(Data extracted from a collection)
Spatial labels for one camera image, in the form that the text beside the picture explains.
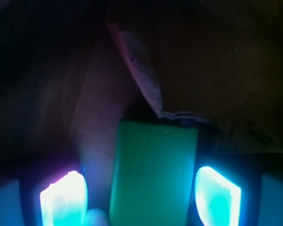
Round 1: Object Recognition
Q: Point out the brown paper bag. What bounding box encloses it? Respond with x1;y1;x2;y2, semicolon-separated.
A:
0;0;283;177

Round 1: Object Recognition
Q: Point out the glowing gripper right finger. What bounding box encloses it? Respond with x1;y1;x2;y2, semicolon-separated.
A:
195;166;242;226

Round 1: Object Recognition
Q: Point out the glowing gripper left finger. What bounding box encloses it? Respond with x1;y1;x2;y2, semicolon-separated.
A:
39;171;88;226

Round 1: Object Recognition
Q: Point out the green rectangular block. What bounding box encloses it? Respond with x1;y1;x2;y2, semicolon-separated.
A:
109;121;198;226

What to produce: Return only those lines of the records that contain the string "semicolon".

Completed exercise:
Q: Point out the brown paper bag. What bounding box encloses it? Respond with x1;y1;x2;y2, semicolon-separated.
Q: Point out the glowing gripper right finger. What bounding box encloses it? Respond with x1;y1;x2;y2, semicolon-separated.
Q: Point out the glowing gripper left finger. What bounding box encloses it? Respond with x1;y1;x2;y2, semicolon-separated.
Q: Point out the green rectangular block. What bounding box encloses it? Respond with x1;y1;x2;y2, semicolon-separated.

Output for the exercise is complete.